[Saved data entries]
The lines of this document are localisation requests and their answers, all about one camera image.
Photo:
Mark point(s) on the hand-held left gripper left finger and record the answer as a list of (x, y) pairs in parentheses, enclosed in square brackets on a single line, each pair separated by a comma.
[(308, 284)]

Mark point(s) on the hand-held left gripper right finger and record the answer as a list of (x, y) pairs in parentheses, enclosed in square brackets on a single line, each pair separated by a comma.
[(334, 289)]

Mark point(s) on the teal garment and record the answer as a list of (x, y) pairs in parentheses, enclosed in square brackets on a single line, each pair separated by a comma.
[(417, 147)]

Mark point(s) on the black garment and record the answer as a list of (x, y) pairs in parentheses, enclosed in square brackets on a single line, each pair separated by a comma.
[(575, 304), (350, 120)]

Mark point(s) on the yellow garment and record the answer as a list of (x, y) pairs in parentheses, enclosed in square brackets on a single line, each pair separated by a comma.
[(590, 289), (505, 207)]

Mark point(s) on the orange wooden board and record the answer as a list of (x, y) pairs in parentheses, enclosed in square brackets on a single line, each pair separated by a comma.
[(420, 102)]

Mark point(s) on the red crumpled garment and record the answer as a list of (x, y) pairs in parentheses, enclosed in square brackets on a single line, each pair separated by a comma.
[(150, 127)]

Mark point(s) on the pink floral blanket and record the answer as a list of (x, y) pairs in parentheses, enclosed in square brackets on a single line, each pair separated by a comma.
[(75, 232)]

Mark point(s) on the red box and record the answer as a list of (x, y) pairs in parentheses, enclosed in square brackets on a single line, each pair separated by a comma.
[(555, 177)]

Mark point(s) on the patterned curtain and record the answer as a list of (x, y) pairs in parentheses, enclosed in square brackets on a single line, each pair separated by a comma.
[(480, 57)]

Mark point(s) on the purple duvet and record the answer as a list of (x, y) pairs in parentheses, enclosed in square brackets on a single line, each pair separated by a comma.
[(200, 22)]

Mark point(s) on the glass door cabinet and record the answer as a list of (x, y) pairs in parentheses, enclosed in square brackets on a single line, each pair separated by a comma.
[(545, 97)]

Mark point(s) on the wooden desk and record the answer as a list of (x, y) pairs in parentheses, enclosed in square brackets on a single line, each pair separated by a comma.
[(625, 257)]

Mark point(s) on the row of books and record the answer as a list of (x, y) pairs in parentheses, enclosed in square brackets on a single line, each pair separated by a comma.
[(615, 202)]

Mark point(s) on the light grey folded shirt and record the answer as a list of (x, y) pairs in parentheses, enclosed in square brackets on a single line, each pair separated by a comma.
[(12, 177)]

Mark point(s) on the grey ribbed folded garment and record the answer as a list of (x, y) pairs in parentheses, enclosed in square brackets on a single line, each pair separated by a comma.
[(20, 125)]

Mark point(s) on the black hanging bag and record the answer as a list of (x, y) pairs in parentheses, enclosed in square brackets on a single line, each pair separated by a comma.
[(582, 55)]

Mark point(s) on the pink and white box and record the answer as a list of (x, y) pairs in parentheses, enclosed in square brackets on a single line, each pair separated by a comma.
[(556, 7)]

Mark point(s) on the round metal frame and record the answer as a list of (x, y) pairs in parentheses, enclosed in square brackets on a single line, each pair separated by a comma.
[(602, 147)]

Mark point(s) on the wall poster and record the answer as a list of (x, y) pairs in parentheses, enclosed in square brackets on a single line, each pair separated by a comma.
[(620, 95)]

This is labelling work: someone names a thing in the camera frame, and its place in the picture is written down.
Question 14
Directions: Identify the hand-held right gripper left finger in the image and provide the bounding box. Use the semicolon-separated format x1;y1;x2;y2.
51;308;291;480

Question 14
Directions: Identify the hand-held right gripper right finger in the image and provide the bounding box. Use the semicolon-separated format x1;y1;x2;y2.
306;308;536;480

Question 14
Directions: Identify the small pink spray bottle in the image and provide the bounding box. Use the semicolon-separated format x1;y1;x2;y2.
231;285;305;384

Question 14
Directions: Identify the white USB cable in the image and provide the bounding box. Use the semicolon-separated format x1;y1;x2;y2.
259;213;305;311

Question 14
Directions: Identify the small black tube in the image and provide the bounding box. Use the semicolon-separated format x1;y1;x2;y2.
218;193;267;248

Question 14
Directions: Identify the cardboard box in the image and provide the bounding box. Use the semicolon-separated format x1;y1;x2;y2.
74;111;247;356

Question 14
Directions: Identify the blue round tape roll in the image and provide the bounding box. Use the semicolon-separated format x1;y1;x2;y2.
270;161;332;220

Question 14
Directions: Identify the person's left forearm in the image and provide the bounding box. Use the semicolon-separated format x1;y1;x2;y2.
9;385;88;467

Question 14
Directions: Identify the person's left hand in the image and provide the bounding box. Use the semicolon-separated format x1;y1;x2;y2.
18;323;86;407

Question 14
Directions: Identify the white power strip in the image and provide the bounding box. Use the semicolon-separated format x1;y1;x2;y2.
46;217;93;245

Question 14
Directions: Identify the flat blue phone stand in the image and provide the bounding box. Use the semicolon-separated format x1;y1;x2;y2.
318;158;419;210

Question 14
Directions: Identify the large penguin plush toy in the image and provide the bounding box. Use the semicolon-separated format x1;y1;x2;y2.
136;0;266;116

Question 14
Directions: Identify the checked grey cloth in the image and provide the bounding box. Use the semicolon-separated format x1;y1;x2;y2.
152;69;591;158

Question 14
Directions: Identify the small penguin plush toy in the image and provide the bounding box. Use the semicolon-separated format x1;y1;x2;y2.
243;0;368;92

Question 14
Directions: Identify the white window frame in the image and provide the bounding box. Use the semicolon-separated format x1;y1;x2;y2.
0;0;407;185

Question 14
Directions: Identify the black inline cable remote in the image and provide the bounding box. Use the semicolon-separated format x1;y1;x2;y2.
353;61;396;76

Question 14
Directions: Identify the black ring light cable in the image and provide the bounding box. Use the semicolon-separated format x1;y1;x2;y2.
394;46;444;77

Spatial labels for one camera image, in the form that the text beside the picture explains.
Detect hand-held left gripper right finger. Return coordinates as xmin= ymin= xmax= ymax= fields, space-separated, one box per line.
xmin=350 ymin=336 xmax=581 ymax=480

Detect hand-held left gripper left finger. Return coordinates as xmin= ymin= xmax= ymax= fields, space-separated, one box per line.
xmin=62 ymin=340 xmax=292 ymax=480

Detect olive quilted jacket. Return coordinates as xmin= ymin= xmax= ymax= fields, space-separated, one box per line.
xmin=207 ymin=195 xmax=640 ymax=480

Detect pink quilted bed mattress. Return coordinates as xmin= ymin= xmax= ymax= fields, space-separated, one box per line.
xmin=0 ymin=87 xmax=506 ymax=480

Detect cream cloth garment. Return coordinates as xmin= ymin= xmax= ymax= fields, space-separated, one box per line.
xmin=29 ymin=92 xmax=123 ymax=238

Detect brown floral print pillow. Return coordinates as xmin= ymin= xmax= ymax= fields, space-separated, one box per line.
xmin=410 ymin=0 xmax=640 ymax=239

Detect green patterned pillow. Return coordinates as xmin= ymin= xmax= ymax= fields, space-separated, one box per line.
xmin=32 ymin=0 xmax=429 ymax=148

* DESCRIPTION OF THE TASK *
Above are the entries; give them back verbatim.

* SOLUTION TO THE PROBLEM *
The lines of this document are localisation requests and their answers, all about one camera image.
Photo:
Mark point(s) on the hand-held left gripper left finger and record the answer as a list of (x, y) pairs in parentheses, enclosed in square brackets on a single line, each pair separated by a comma.
[(308, 284)]

Mark point(s) on the hand-held left gripper right finger and record the answer as a list of (x, y) pairs in parentheses, enclosed in square brackets on a single line, each pair separated by a comma.
[(334, 289)]

Mark point(s) on the teal garment and record the answer as a list of (x, y) pairs in parentheses, enclosed in square brackets on a single line, each pair separated by a comma.
[(417, 147)]

Mark point(s) on the black garment and record the answer as a list of (x, y) pairs in parentheses, enclosed in square brackets on a single line, each pair separated by a comma.
[(575, 304), (350, 120)]

Mark point(s) on the yellow garment and record the answer as a list of (x, y) pairs in parentheses, enclosed in square brackets on a single line, each pair separated by a comma.
[(590, 289), (505, 207)]

Mark point(s) on the orange wooden board and record the answer as a list of (x, y) pairs in parentheses, enclosed in square brackets on a single line, each pair separated by a comma.
[(420, 102)]

Mark point(s) on the red crumpled garment and record the answer as a list of (x, y) pairs in parentheses, enclosed in square brackets on a single line, each pair separated by a comma.
[(150, 127)]

Mark point(s) on the pink floral blanket and record the answer as a list of (x, y) pairs in parentheses, enclosed in square brackets on a single line, each pair separated by a comma.
[(75, 232)]

Mark point(s) on the red box and record the answer as a list of (x, y) pairs in parentheses, enclosed in square brackets on a single line, each pair separated by a comma.
[(555, 177)]

Mark point(s) on the patterned curtain and record the answer as a list of (x, y) pairs in parentheses, enclosed in square brackets on a single line, each pair separated by a comma.
[(480, 57)]

Mark point(s) on the purple duvet and record the answer as a list of (x, y) pairs in parentheses, enclosed in square brackets on a single line, each pair separated by a comma.
[(200, 22)]

Mark point(s) on the glass door cabinet and record the answer as a list of (x, y) pairs in parentheses, enclosed in square brackets on a single line, each pair separated by a comma.
[(545, 97)]

Mark point(s) on the wooden desk and record the answer as a list of (x, y) pairs in parentheses, enclosed in square brackets on a single line, each pair separated by a comma.
[(625, 257)]

Mark point(s) on the row of books and record the answer as a list of (x, y) pairs in parentheses, enclosed in square brackets on a single line, each pair separated by a comma.
[(615, 202)]

Mark point(s) on the light grey folded shirt and record the answer as a list of (x, y) pairs in parentheses, enclosed in square brackets on a single line, each pair separated by a comma.
[(12, 177)]

Mark point(s) on the grey ribbed folded garment and record the answer as a list of (x, y) pairs in parentheses, enclosed in square brackets on a single line, each pair separated by a comma.
[(20, 125)]

Mark point(s) on the black hanging bag and record the answer as a list of (x, y) pairs in parentheses, enclosed in square brackets on a single line, each pair separated by a comma.
[(582, 55)]

Mark point(s) on the pink and white box and record the answer as a list of (x, y) pairs in parentheses, enclosed in square brackets on a single line, each pair separated by a comma.
[(556, 7)]

Mark point(s) on the round metal frame and record the answer as a list of (x, y) pairs in parentheses, enclosed in square brackets on a single line, each pair separated by a comma.
[(602, 147)]

Mark point(s) on the wall poster and record the answer as a list of (x, y) pairs in parentheses, enclosed in square brackets on a single line, each pair separated by a comma.
[(620, 95)]

This is labelling work: someone names a thing in the camera frame, and its place in the picture is written down.
Question 14
Directions: Identify the hand-held right gripper left finger in the image and provide the bounding box. Use the semicolon-separated format x1;y1;x2;y2.
51;308;291;480

Question 14
Directions: Identify the hand-held right gripper right finger in the image and provide the bounding box. Use the semicolon-separated format x1;y1;x2;y2.
306;308;536;480

Question 14
Directions: Identify the small pink spray bottle in the image and provide the bounding box. Use the semicolon-separated format x1;y1;x2;y2.
231;285;305;384

Question 14
Directions: Identify the white USB cable in the image and provide the bounding box. Use the semicolon-separated format x1;y1;x2;y2.
259;213;305;311

Question 14
Directions: Identify the small black tube in the image and provide the bounding box. Use the semicolon-separated format x1;y1;x2;y2.
218;193;267;248

Question 14
Directions: Identify the cardboard box in the image and provide the bounding box. Use the semicolon-separated format x1;y1;x2;y2.
74;111;247;356

Question 14
Directions: Identify the blue round tape roll in the image and provide the bounding box. Use the semicolon-separated format x1;y1;x2;y2.
270;161;332;220

Question 14
Directions: Identify the person's left forearm in the image and provide the bounding box. Use the semicolon-separated format x1;y1;x2;y2.
9;385;88;467

Question 14
Directions: Identify the person's left hand in the image and provide the bounding box. Use the semicolon-separated format x1;y1;x2;y2.
18;323;86;407

Question 14
Directions: Identify the white power strip in the image and provide the bounding box. Use the semicolon-separated format x1;y1;x2;y2.
46;217;93;245

Question 14
Directions: Identify the flat blue phone stand in the image and provide the bounding box. Use the semicolon-separated format x1;y1;x2;y2.
318;158;419;210

Question 14
Directions: Identify the large penguin plush toy in the image and provide the bounding box. Use the semicolon-separated format x1;y1;x2;y2.
136;0;266;116

Question 14
Directions: Identify the checked grey cloth in the image and provide the bounding box. Use the semicolon-separated format x1;y1;x2;y2.
152;69;591;158

Question 14
Directions: Identify the small penguin plush toy in the image and provide the bounding box. Use the semicolon-separated format x1;y1;x2;y2.
243;0;368;92

Question 14
Directions: Identify the white window frame in the image and provide the bounding box. Use the semicolon-separated format x1;y1;x2;y2.
0;0;407;185

Question 14
Directions: Identify the black inline cable remote in the image and provide the bounding box. Use the semicolon-separated format x1;y1;x2;y2.
353;61;396;76

Question 14
Directions: Identify the black ring light cable in the image and provide the bounding box. Use the semicolon-separated format x1;y1;x2;y2.
394;46;444;77

Spatial labels for one camera image, in the form that the text beside the picture explains.
Detect hand-held left gripper right finger. Return coordinates as xmin= ymin= xmax= ymax= fields, space-separated, one box per line.
xmin=350 ymin=336 xmax=581 ymax=480

Detect hand-held left gripper left finger. Return coordinates as xmin= ymin= xmax= ymax= fields, space-separated, one box per line.
xmin=62 ymin=340 xmax=292 ymax=480

Detect olive quilted jacket. Return coordinates as xmin= ymin= xmax= ymax= fields, space-separated, one box per line.
xmin=207 ymin=195 xmax=640 ymax=480

Detect pink quilted bed mattress. Return coordinates as xmin= ymin= xmax= ymax= fields, space-separated, one box per line.
xmin=0 ymin=87 xmax=506 ymax=480

Detect cream cloth garment. Return coordinates as xmin= ymin= xmax= ymax= fields, space-separated, one box per line.
xmin=29 ymin=92 xmax=123 ymax=238

Detect brown floral print pillow. Return coordinates as xmin= ymin= xmax= ymax= fields, space-separated, one box per line.
xmin=410 ymin=0 xmax=640 ymax=239

Detect green patterned pillow. Return coordinates as xmin= ymin= xmax= ymax= fields, space-separated, one box per line.
xmin=32 ymin=0 xmax=429 ymax=148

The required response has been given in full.